I pretty much have an account for the few dear friends that continue to use the service to contact me via messaging and for me to stay abreast of all things “social” for my day job and freelance gigs. I use it sparingly and when I do I rarely enjoy it. The UI/UX (user interface and user experience) on their website has been a veritable, well-documented train wreck for years now. And when you add in the convoluted, borderline impossible privacy settings… it elevates the FB experience from nuisance, to possibly damning in every social regard.
High drama I know, but in my defense, the “content” (if you can call it that) is a far pinker elephant in the room than my disdain. In my humble opinion Facebook will end up being one of the biggest missed opportunities my generation will have to fess up to before we die.
Why we changed one of the greatest opportunities in history to connect with each other into an open forum to show our ugliest selves will always bother me.
It’s not ALL like that of course. But come on… We all know what I am taking about.
vimeo.com/85421325 So while we won’t ever change the way FB churns its gears day in and day out, that hasn’t stopped the social juggernaut from attempting to change the way we look at it all.
Over the years, they’ve iterated on their official app several times with limited success in changing anything I’ve listed above.
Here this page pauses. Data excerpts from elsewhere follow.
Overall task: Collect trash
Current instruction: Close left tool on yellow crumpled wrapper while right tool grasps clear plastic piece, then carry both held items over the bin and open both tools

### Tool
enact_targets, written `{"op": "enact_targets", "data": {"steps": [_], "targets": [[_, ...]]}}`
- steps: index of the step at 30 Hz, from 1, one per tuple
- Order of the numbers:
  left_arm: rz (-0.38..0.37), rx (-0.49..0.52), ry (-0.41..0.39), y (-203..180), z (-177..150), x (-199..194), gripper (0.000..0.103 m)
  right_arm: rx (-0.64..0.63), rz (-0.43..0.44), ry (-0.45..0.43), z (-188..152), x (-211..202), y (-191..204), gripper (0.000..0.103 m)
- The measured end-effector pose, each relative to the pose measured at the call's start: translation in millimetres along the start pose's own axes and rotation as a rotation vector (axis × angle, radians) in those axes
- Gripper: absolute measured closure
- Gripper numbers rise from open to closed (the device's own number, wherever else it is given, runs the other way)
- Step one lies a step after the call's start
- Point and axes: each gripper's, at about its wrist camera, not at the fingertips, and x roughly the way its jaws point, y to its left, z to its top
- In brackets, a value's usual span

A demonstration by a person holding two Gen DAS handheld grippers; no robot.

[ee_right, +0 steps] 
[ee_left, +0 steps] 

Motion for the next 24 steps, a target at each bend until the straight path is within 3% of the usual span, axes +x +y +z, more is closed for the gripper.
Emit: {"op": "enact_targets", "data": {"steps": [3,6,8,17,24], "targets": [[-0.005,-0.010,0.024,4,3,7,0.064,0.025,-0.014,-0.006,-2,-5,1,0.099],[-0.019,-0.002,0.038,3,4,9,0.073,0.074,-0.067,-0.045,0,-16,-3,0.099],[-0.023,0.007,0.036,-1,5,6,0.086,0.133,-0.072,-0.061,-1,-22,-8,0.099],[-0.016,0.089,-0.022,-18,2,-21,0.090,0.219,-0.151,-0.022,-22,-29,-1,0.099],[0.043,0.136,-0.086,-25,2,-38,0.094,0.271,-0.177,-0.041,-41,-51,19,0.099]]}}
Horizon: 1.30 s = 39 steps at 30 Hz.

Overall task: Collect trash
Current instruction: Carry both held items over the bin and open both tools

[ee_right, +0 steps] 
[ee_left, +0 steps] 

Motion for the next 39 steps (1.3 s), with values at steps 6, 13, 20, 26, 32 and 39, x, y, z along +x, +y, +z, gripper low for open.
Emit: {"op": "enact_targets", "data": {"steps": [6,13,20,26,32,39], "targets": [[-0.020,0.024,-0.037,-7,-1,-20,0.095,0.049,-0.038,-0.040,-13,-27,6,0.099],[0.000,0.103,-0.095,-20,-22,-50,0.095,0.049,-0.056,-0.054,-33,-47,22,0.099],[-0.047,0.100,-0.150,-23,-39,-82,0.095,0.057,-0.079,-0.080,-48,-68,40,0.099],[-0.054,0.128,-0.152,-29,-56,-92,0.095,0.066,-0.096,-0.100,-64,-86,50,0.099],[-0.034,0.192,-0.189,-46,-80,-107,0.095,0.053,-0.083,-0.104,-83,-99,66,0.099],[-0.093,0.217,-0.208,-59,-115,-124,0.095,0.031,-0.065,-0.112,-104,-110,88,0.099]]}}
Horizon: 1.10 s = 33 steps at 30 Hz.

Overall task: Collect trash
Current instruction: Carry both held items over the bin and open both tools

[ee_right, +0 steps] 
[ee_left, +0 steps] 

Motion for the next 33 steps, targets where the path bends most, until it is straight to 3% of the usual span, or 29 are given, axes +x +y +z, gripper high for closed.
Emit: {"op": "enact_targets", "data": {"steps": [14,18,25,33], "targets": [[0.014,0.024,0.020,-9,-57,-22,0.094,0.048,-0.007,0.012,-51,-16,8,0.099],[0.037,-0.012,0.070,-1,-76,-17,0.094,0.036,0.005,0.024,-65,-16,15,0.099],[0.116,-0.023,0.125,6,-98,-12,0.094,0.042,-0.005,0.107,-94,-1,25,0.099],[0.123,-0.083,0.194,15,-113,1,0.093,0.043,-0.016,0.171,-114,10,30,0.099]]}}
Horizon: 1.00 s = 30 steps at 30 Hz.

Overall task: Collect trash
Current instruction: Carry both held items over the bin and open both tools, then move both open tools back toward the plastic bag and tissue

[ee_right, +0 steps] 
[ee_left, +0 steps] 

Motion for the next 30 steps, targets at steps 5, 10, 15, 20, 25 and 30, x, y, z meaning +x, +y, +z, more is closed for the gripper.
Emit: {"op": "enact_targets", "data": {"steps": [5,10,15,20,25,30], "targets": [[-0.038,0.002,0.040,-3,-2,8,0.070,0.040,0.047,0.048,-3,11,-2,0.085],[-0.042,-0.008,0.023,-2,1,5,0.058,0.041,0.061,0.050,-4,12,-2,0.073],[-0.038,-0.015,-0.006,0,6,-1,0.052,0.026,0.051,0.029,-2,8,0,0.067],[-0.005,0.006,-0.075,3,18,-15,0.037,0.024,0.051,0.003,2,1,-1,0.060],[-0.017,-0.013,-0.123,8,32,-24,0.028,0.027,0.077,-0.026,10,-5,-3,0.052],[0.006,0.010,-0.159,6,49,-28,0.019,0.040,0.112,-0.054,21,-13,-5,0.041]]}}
But this week? This week was different. On Monday they launched a reimagining of their service, a not so cleverly named app called “Paper”. And, by golly, all of that developer poaching they did over the years has finally paid off!
The first thing you’ll notice right out of the gate while using Facebook’s Paper is that this is a far cry from the Facebook you use on an hourly basis. In fact, I would go as far to say that if it wasn’t for the ill-placed “Facebook” at the top of the initial feed you see in Paper, that you wouldn’t even know you were using a Facebook app. This is a good thing.
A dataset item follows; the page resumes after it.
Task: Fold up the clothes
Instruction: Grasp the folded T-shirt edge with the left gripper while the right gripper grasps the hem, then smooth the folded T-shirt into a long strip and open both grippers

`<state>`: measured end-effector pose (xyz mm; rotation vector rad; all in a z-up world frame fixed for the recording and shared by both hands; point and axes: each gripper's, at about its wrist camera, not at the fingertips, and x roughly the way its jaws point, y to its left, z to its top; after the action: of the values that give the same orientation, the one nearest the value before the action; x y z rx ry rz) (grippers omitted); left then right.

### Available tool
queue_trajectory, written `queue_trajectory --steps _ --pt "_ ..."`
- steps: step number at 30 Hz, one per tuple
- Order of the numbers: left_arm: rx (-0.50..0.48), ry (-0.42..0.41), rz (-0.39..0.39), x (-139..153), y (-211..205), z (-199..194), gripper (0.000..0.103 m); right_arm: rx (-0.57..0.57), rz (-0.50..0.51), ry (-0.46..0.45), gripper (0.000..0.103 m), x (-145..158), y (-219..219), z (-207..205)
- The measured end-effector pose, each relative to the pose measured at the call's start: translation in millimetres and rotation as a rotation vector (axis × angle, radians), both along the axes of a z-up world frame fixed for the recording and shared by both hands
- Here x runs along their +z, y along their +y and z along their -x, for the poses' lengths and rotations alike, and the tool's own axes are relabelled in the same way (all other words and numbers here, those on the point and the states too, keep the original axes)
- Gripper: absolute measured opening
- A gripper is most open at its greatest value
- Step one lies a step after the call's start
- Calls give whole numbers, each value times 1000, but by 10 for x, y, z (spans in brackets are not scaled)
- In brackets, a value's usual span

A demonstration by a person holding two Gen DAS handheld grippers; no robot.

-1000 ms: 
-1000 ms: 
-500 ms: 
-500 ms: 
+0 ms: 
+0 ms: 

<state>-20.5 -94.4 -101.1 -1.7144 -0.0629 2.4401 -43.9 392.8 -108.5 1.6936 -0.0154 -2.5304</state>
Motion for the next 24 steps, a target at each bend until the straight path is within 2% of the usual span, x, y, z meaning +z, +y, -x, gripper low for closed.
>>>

Gone are the columns, the click-bait ads, the blue, the shotgun blast of options, the overt notifications, the noise (dear god the noise)… pretty much everything I didn’t like about the UI/UX of the original Facebook app, has been replaced by something entirely different. You launch the app and after you get through the initial onboarding process, you are met immediately with pictures of your friends (and their kids/infants - no, that hasn’t changed), clean lines, clean fonts, very little chrome and an intuitive navigation that is almost entirely gesture-based.
It took me roughly 5 minutes to find literally everything I needed to make Facebook work as it always has for me in the past. Even though everything had changed, miraculously, nothing had been taken away. And just like that, the overall experience of using Facebook had been made exponentially better! This isn’t another rehash of the Facebook a lot of us apparently love and adore - this is its reinvention, and if I was a betting man? I’d say this is what Facebook will be in a few months.
In fact, it wouldn’t surprise me at all if Facebook replaced their official iOS app entirely with Paper. If only to get rid that awful app icon that Paper currently has, but I digress.
I almost didn’t mention the fact that Paper also has a limited number of “feeds” that deliver content from external sources like CNN, NYT, The Verge, The Wire, Politico, etc… covering a range of topics like “Tech”, “Creators”, “Planet” and “Ideas”. Why? It’s because, frankly, I already have several tried and true, thoroughly enjoyable ways to syndicate and consume information from those kinds of channels. Facebook is immensely late to this game and adding it in now (as pretty as it is) seems like gross afterthought on their part and it definitely, unfortunately for them, comes across that way.
Will you like it better than the zillion other ways you can consume headlines on the computers on your desk and in your pocket? I highly doubt it. But they do exist in Paper if you want to check them out. Just follow the steps during the setup process when you fire up Paper initially.
Like everything else the developers did with Paper, it’s pretty, and straightforward.
That’s an excellent question. After a day of use, I’ve already deleted the official FB app from my iPhone and made my Facebook mobile experience solely Paper-based. And guess what? I’ve used Facebook more in 48 hours than I have in the last 3 months. No joke.
Yes the content is still the same, a lot of what I dislike is still there (I can’t blame Facebook for my feed’s complaints, topics, taste, or… well, you get my point), but man is this a great study in how changing something as subtle (and immensely complex) as an experience can change the way something old can feel.